▶ _To do_
Write the data out again, exactly as given.

(Records from a data source)

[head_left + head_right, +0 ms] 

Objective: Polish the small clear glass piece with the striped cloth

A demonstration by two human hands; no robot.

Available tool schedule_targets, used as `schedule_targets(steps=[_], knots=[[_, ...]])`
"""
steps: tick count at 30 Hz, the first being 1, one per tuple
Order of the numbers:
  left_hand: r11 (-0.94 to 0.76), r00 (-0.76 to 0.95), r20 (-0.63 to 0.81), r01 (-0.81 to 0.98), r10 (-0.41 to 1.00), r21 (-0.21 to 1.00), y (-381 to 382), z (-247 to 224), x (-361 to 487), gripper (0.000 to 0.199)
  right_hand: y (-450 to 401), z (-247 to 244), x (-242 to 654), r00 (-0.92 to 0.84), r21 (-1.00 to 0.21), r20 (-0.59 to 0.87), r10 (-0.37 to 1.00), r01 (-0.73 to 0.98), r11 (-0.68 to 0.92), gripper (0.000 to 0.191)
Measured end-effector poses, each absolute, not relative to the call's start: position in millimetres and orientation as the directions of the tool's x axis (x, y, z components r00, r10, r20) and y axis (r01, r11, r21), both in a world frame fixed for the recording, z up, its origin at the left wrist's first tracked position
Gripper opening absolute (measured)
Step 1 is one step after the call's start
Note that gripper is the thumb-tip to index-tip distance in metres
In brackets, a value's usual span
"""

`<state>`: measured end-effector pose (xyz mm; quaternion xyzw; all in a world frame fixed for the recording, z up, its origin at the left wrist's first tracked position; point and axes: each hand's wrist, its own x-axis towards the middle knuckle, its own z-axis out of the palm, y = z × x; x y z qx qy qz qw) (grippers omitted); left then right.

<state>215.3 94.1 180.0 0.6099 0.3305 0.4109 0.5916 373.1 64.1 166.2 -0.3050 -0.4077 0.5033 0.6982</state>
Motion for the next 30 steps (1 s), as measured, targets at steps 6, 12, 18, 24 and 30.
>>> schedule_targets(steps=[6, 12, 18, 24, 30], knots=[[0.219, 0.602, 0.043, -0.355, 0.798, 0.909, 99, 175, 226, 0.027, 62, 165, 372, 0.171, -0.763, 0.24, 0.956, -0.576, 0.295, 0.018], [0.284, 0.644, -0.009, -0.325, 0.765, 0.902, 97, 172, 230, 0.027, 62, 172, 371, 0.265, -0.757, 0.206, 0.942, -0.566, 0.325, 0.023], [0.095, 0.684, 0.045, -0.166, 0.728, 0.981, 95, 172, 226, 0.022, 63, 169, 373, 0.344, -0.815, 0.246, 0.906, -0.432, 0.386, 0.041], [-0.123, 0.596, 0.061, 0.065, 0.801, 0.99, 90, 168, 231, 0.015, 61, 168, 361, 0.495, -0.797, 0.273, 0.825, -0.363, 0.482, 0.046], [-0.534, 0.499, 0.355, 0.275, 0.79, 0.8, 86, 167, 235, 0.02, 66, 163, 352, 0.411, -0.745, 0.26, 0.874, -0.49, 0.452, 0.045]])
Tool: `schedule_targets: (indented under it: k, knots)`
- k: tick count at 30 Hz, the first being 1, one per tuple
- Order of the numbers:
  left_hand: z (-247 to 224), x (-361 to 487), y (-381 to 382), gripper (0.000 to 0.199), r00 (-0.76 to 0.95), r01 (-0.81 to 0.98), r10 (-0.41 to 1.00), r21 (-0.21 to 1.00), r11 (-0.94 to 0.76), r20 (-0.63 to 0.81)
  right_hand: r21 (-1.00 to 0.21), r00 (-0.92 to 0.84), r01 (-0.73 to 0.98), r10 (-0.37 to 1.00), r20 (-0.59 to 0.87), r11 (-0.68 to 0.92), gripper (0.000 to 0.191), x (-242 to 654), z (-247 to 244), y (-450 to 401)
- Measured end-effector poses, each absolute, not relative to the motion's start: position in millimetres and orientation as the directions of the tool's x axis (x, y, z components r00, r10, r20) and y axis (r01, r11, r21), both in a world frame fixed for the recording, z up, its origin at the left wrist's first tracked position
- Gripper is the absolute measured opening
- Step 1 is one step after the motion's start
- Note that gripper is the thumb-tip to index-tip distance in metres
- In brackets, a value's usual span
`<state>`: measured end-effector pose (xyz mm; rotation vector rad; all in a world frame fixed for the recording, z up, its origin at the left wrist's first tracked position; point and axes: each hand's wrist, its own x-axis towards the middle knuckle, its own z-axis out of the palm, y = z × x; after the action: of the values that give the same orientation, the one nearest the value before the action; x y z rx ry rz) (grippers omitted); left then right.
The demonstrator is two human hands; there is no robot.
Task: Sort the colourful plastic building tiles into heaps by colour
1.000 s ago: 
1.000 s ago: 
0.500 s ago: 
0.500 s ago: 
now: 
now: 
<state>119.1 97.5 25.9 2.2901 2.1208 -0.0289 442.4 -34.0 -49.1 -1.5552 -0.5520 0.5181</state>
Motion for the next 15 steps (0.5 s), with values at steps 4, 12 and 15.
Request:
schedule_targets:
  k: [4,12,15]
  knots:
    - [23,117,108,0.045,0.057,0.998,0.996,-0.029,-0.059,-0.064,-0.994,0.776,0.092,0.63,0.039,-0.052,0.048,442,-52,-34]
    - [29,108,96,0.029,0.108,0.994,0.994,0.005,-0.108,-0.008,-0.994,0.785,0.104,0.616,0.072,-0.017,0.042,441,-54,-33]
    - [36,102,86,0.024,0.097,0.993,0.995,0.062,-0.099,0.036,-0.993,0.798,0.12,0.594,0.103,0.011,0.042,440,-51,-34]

▶ _Written solution_
[head_left + head_right, +0 ms] 

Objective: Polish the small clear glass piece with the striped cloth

A demonstration by two human hands; no robot.

Available tool schedule_targets, used as `schedule_targets(steps=[_], knots=[[_, ...]])`
"""
steps: tick count at 30 Hz, the first being 1, one per tuple
Order of the numbers:
  left_hand: r11 (-0.94 to 0.76), r00 (-0.76 to 0.95), r20 (-0.63 to 0.81), r01 (-0.81 to 0.98), r10 (-0.41 to 1.00), r21 (-0.21 to 1.00), y (-381 to 382), z (-247 to 224), x (-361 to 487), gripper (0.000 to 0.199)
  right_hand: y (-450 to 401), z (-247 to 244), x (-242 to 654), r00 (-0.92 to 0.84), r21 (-1.00 to 0.21), r20 (-0.59 to 0.87), r10 (-0.37 to 1.00), r01 (-0.73 to 0.98), r11 (-0.68 to 0.92), gripper (0.000 to 0.191)
Measured end-effector poses, each absolute, not relative to the call's start: position in millimetres and orientation as the directions of the tool's x axis (x, y, z components r00, r10, r20) and y axis (r01, r11, r21), both in a world frame fixed for the recording, z up, its origin at the left wrist's first tracked position
Gripper opening absolute (measured)
Step 1 is one step after the call's start
Note that gripper is the thumb-tip to index-tip distance in metres
In brackets, a value's usual span
"""

`<state>`: measured end-effector pose (xyz mm; quaternion xyzw; all in a world frame fixed for the recording, z up, its origin at the left wrist's first tracked position; point and axes: each hand's wrist, its own x-axis towards the middle knuckle, its own z-axis out of the palm, y = z × x; x y z qx qy qz qw) (grippers omitted); left then right.

<state>215.3 94.1 180.0 0.6099 0.3305 0.4109 0.5916 373.1 64.1 166.2 -0.3050 -0.4077 0.5033 0.6982</state>
Motion for the next 30 steps (1 s), as measured, targets at steps 6, 12, 18, 24 and 30.
>>> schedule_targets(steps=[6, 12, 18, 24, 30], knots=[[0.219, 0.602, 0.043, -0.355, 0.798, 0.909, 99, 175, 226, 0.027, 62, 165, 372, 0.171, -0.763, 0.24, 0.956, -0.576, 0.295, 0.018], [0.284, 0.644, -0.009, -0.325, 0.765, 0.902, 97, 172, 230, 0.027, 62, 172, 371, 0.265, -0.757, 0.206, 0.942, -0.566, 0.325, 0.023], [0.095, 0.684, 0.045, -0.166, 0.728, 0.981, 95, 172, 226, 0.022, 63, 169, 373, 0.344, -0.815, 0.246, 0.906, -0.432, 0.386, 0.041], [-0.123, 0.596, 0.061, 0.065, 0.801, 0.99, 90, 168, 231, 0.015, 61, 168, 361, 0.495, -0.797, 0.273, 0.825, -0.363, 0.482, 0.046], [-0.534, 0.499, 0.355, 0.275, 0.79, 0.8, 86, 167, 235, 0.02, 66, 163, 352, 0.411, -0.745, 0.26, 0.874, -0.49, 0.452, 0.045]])
Tool: `schedule_targets: (indented under it: k, knots)`
- k: tick count at 30 Hz, the first being 1, one per tuple
- Order of the numbers:
  left_hand: z (-247 to 224), x (-361 to 487), y (-381 to 382), gripper (0.000 to 0.199), r00 (-0.76 to 0.95), r01 (-0.81 to 0.98), r10 (-0.41 to 1.00), r21 (-0.21 to 1.00), r11 (-0.94 to 0.76), r20 (-0.63 to 0.81)
  right_hand: r21 (-1.00 to 0.21), r00 (-0.92 to 0.84), r01 (-0.73 to 0.98), r10 (-0.37 to 1.00), r20 (-0.59 to 0.87), r11 (-0.68 to 0.92), gripper (0.000 to 0.191), x (-242 to 654), z (-247 to 244), y (-450 to 401)
- Measured end-effector poses, each absolute, not relative to the motion's start: position in millimetres and orientation as the directions of the tool's x axis (x, y, z components r00, r10, r20) and y axis (r01, r11, r21), both in a world frame fixed for the recording, z up, its origin at the left wrist's first tracked position
- Gripper is the absolute measured opening
- Step 1 is one step after the motion's start
- Note that gripper is the thumb-tip to index-tip distance in metres
- In brackets, a value's usual span
`<state>`: measured end-effector pose (xyz mm; rotation vector rad; all in a world frame fixed for the recording, z up, its origin at the left wrist's first tracked position; point and axes: each hand's wrist, its own x-axis towards the middle knuckle, its own z-axis out of the palm, y = z × x; after the action: of the values that give the same orientation, the one nearest the value before the action; x y z rx ry rz) (grippers omitted); left then right.
The demonstrator is two human hands; there is no robot.
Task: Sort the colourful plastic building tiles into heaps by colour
1.000 s ago: 
1.000 s ago: 
0.500 s ago: 
0.500 s ago: 
now: 
now: 
<state>119.1 97.5 25.9 2.2901 2.1208 -0.0289 442.4 -34.0 -49.1 -1.5552 -0.5520 0.5181</state>
Motion for the next 15 steps (0.5 s), with values at steps 4, 12 and 15.
Request:
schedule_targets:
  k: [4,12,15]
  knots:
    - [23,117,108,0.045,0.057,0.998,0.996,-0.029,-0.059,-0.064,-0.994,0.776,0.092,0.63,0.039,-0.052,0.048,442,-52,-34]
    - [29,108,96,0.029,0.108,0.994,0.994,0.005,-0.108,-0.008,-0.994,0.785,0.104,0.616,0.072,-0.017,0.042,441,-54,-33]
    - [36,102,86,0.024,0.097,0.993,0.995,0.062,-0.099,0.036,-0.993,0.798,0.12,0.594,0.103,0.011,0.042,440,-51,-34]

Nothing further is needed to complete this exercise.